**Task directions**
Without the pictures, write the listing out again exactly as it appears.

**Supplied material**
-*-*-

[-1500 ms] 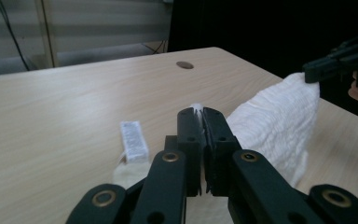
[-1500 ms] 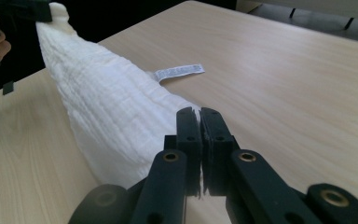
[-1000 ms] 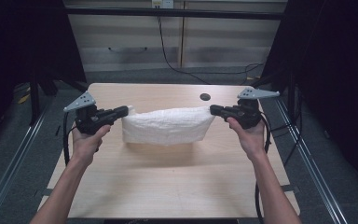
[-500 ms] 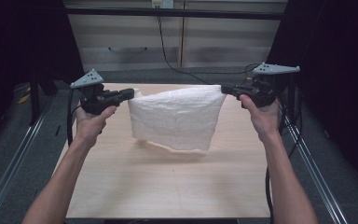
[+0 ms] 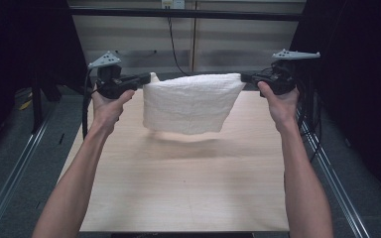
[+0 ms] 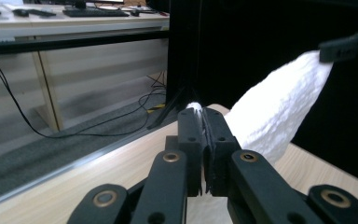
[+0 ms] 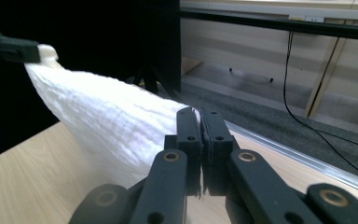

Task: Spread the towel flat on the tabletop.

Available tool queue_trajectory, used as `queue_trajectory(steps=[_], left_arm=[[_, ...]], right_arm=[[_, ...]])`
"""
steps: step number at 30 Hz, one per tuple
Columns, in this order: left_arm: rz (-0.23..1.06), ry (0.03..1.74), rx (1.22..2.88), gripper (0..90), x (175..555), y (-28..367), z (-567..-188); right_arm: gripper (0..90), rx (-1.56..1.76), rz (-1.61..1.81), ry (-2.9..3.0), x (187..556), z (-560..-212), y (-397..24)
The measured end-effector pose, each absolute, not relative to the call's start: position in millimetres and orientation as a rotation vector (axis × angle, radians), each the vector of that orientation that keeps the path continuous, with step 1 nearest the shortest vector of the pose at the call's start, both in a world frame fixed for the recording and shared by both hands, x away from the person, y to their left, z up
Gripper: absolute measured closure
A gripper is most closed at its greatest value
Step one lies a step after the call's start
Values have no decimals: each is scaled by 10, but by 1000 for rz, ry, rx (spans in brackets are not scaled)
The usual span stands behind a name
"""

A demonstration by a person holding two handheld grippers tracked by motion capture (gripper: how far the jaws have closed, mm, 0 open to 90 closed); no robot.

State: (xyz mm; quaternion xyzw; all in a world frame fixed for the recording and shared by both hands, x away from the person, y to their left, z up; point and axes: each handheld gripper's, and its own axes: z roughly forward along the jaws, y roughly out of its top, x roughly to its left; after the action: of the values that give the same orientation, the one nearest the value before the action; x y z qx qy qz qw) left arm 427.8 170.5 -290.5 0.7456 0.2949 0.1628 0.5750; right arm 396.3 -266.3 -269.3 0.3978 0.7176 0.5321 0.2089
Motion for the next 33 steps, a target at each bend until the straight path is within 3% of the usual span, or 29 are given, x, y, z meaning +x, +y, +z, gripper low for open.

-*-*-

**Response to the exercise**
[-1500 ms] 
[-1500 ms] 
[-1000 ms] 
[-500 ms] 
[+0 ms] 
[+0 ms] 
[+0 ms] 

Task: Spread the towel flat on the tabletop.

Available tool queue_trajectory, used as `queue_trajectory(steps=[_], left_arm=[[_, ...]], right_arm=[[_, ...]])`
"""
steps: step number at 30 Hz, one per tuple
Columns, in this order: left_arm: rz (-0.23..1.06), ry (0.03..1.74), rx (1.22..2.88), gripper (0..90), x (175..555), y (-28..367), z (-567..-188); right_arm: gripper (0..90), rx (-1.56..1.76), rz (-1.61..1.81), ry (-2.9..3.0), x (187..556), z (-560..-212), y (-397..24)
The measured end-effector pose, each absolute, not relative to the call's start: position in millimetres and orientation as a rotation vector (axis × angle, radians), each the vector of that orientation that keeps the path continuous, with step 1 nearest the shortest vector of the pose at the call's start, both in a world frame fixed for the recording and shared by both hands, x away from the person, y to their left, z up
Gripper: absolute measured closure
A gripper is most closed at its greatest value
Step one lies a step after the call's start
Values have no decimals: each is scaled by 10, but by 1000 for rz, ry, rx (spans in brackets are not scaled)
The usual span stands behind a name
"""

A demonstration by a person holding two handheld grippers tracked by motion capture (gripper: how far the jaws have closed, mm, 0 open to 90 closed); no robot.

State: (xyz mm; quaternion xyzw; all in a world frame fixed for the recording and shared by both hands, x away from the person, y to their left, z up; point and axes: each handheld gripper's, and its own axes: z roughly forward along the jaws, y roughly out of its top, x roughly to its left; after the action: of the values that give the same orientation, the one nearest the value before the action; x y z qx qy qz qw) left arm 427.8 170.5 -290.5 0.7456 0.2949 0.1628 0.5750; right arm 396.3 -266.3 -269.3 0.3978 0.7176 0.5321 0.2089
Motion for the next 33 steps, a target at each bend until the straight path is within 3% of the usual span, or 29 are given, x, y, z meaning +x, +y, +z, gripper low for open.

This output requires nothing further.